Aims: Procolipase (CLPS) is secreted from the exocrine pancreas into the gastrointestinal tract and becomes proteolytically cleaved into colipase and the pentapeptide enterostatin. While colipase is an indispensable cofactor for pancreatic lipase, enterostatin acts as a hormone that inhibits insulin secretion and confers satiety signals to the brain, thereby restricting further food intake in animal models. As both high fat diet and obesity contribute to insulin resistance, we investigated whether genetic variability of CLPS associates with metabolic traits in non-diabetic humans at diabetes risk.
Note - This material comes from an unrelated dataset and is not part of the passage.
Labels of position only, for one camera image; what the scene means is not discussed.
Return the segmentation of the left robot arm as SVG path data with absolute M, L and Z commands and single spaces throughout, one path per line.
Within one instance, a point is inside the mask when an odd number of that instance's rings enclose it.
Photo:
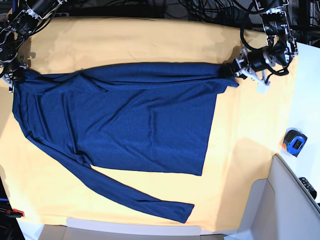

Methods: Tagging single nucleotide polymorphisms (SNPs) in the human CLPS locus on chr6p21.1 were selected using HapMap data. 498 humans, phenotyped for different glucose and lipid metabolic traits, were genotyped by bidirectional sequencing and multivariate linear regression analyses were undertaken.
Results: 2 tagging SNPs (rs3748050 in the Kozak sequence: A/G and rs3748051 in intron 1: A/G), covering 100% of CLPS variability including 8 kb of its promoter, were genotyped for association analyses. The minor alleles of both tagging SNPs associated significantly with a reduced insulin secretion (-20.2%, both SNPs) in various estimation models derived from the oral glucose tolerance test (OGTT; rs3748050/51: 30 min C-peptide levels: p=0.001/0.01, insulinogenic index: p=0.02/0.02, AUC C-peptide/AUC glucose: p=0.01/0.01) after adjustment for relevant covariates. No significant associations with fasting total cholesterol (c), HDL-c, LDL-c, triglycerides and free fatty acids were found (all p > 0.11).
Conclusions: CLPS genetic variability associates with insulin secretory function in non-diabetic humans and may represent a novel candidate gene for development of type 2 diabetes.